Key leader during corporate restructuring plans to leave

Image: Jim Allen/FreightWaves

Roadrunner Transportation Systems Inc. (NYSE: RRTS) announced that its president and chief operating officer, Michael L. Gettle, is leaving the company.

The transportation and asset-light logistics service provider said Gettle will remain with the company over the next few months to assist with the transition of his duties.

“On behalf of the Board of Directors and management team, we thank Mike for his many contributions to the company. Mike joined Roadrunner in 2016 and immediately had a positive impact on integrating our operations, establishing improved metrics and accountability and successfully guiding the company during some challenging times. Without Mike’s commitment and leadership, we would not have successfully completed our recapitalization and restructuring activities. He was also instrumental in setting the course for our strategy to simplify our portfolio by focusing on our value-added logistics and asset-light LTL segments. We wish Mike all the best in his future endeavors,” said Roadrunner CEO Curt Stoelting.

Gettle has been part of the company’s overhaul, which has reached many new milestones since 2019 began.


Earlier in the year, the company completed a recapitalization, materially reducing its outstanding debt by almost $400 million, and executed a 1-for-25 reverse stock split to comply with New York Stock Exchange listing requirements.

In April, former Roadrunner Chief Financial Officer Peter Armbruster joined two of the company’s controllers in an expanded indictment for an accounting scandal, which alleged manipulation of the company’s financial results in order to meet analysts’ estimates. 

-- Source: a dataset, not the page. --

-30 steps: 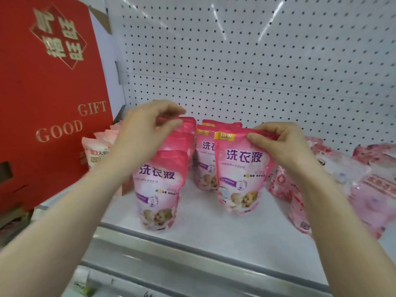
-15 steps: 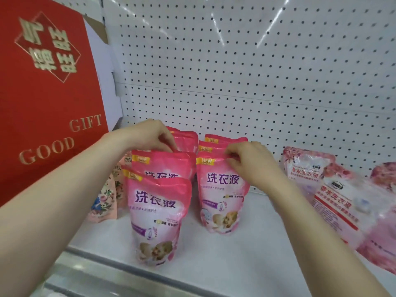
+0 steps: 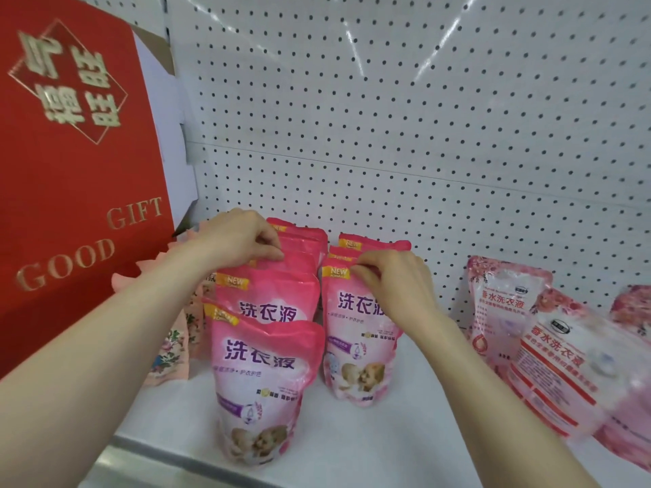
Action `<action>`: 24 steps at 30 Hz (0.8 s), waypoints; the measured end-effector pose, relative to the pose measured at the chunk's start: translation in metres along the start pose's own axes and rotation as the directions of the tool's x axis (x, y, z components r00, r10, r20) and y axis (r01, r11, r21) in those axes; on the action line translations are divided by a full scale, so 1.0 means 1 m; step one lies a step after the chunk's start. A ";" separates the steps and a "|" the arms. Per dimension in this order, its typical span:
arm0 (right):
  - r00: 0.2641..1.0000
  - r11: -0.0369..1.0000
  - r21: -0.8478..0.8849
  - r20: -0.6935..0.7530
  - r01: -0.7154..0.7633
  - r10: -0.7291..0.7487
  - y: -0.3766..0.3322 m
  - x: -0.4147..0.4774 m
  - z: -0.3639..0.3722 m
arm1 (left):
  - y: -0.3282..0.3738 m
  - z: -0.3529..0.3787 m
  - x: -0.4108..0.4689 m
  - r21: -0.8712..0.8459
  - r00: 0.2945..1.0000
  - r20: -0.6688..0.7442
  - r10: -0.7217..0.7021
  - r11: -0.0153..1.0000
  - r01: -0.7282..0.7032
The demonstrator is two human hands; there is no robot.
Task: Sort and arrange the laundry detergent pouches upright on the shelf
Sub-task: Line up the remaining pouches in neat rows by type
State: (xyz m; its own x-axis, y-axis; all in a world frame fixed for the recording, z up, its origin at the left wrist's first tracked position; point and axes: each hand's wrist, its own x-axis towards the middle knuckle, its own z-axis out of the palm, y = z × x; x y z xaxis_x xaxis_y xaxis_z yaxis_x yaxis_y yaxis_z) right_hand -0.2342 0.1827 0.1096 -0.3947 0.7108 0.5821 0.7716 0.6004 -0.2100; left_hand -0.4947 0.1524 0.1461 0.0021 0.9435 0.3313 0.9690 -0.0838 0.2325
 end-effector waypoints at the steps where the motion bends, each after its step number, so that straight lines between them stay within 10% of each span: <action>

In September, the company announced a new chief financial officer, Pat Unzicker, assuming the role vacated by Terence Rogers. Rogers had assumed the role following the accounting scandal.

More recently, the company has been concentrated on narrowing its focus to less capital-intensive offerings like logistics and asset-light LTL as a means of improving return on invested capital and restoring the company’s valuation.


Since September, Roadrunner has cut its dry van operations (Rich Logistics) by more than half, resulting in the closure of five terminals and 450 layoffs, sold its intermodal business (700 power units and 23 terminal locations) for approximately $51 million in cash, and divested its flatbed unit for $30 million in cash.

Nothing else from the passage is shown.